**Task directions**
Repeat exactly what appears from the opening line of the listing to the line with "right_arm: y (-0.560", inclusive.

-.-.-

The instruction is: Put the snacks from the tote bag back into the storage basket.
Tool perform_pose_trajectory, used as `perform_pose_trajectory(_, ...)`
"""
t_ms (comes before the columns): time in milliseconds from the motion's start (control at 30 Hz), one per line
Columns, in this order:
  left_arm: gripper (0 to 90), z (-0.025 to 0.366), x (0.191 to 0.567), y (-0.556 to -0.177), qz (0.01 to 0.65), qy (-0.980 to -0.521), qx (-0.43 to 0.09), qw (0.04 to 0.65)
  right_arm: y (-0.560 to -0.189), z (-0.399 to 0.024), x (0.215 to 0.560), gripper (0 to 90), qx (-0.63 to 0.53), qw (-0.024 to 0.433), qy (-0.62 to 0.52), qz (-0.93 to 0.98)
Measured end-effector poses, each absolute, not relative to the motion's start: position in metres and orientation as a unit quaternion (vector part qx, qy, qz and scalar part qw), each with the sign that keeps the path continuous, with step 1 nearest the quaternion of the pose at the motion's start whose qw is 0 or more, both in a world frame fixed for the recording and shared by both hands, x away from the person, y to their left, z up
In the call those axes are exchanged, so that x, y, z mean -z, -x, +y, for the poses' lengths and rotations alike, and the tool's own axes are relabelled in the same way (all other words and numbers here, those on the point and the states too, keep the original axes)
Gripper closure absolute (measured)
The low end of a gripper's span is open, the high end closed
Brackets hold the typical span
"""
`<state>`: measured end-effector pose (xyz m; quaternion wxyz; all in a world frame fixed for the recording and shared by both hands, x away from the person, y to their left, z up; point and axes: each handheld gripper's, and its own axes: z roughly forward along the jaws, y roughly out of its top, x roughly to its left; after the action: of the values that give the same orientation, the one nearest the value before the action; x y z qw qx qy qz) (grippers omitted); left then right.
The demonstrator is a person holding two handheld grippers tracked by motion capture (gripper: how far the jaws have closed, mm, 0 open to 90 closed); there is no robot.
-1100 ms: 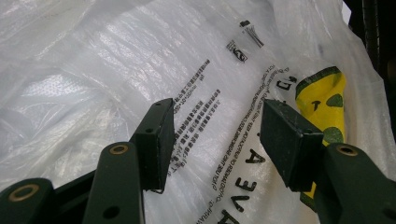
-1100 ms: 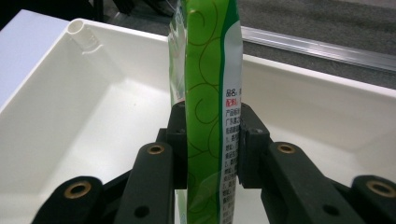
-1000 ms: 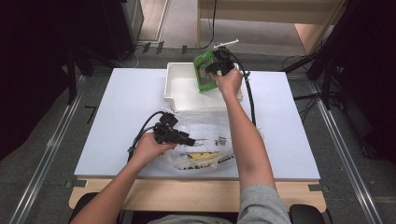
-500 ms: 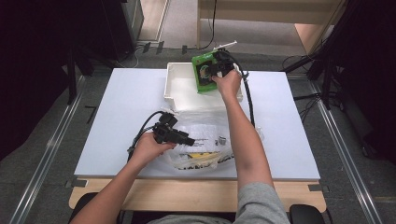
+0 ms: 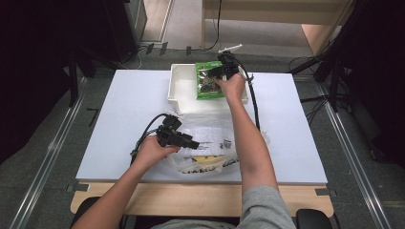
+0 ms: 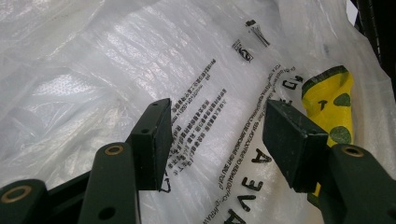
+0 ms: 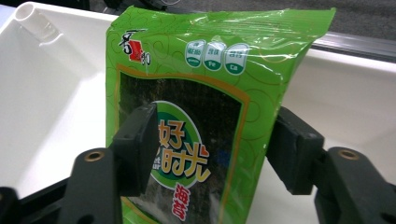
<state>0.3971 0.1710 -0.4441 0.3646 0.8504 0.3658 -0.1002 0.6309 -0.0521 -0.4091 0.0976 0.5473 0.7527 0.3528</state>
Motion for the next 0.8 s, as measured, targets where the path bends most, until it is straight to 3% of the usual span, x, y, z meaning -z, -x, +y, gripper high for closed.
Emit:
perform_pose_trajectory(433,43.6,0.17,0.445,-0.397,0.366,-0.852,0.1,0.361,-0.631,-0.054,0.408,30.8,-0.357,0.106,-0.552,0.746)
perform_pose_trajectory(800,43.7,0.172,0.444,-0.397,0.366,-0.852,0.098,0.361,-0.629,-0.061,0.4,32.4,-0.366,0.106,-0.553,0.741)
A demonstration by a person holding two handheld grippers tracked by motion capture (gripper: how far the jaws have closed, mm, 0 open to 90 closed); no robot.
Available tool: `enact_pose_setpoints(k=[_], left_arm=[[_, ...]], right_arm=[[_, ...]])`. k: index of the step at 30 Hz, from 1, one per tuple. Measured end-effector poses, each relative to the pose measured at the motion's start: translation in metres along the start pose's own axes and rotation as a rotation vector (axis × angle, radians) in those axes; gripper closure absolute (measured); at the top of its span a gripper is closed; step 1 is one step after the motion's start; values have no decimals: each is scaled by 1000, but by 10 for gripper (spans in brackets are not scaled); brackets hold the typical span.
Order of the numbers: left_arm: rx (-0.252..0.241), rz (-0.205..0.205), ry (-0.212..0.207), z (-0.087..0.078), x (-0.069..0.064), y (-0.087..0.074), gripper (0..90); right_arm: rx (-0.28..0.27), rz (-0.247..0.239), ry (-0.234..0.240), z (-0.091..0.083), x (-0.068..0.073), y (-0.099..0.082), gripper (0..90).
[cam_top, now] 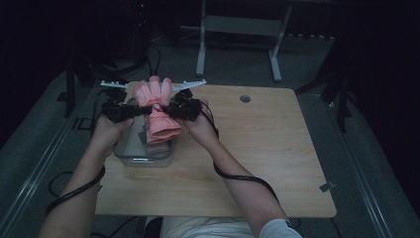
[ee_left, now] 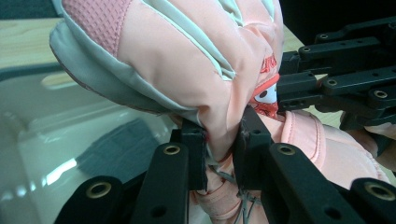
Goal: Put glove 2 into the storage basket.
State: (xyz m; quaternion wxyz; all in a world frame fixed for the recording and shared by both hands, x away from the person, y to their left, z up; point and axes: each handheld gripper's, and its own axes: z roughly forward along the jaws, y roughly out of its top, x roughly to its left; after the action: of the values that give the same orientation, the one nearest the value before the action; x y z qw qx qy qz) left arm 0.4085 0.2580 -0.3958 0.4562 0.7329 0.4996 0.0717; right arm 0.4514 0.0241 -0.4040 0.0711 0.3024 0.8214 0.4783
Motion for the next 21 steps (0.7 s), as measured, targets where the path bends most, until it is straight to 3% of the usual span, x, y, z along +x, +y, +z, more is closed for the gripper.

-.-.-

**Response area**
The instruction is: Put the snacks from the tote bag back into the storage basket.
Tool perform_pose_trajectory, used as `perform_pose_trajectory(_, ...)`
"""
t_ms (comes before the columns): time in milliseconds from the motion's start (control at 30 Hz), one per line
Columns, in this order:
  left_arm: gripper (0 to 90), z (-0.025 to 0.366), x (0.191 to 0.567), y (-0.556 to -0.177), qz (0.01 to 0.65), qy (-0.980 to -0.521), qx (-0.43 to 0.09), qw (0.04 to 0.65)
  right_arm: y (-0.560 to -0.189), z (-0.399 to 0.024), x (0.215 to 0.560), gripper (0 to 90), qx (-0.63 to 0.53), qw (-0.024 to 0.433), qy (-0.62 to 0.52), qz (-0.93 to 0.98)

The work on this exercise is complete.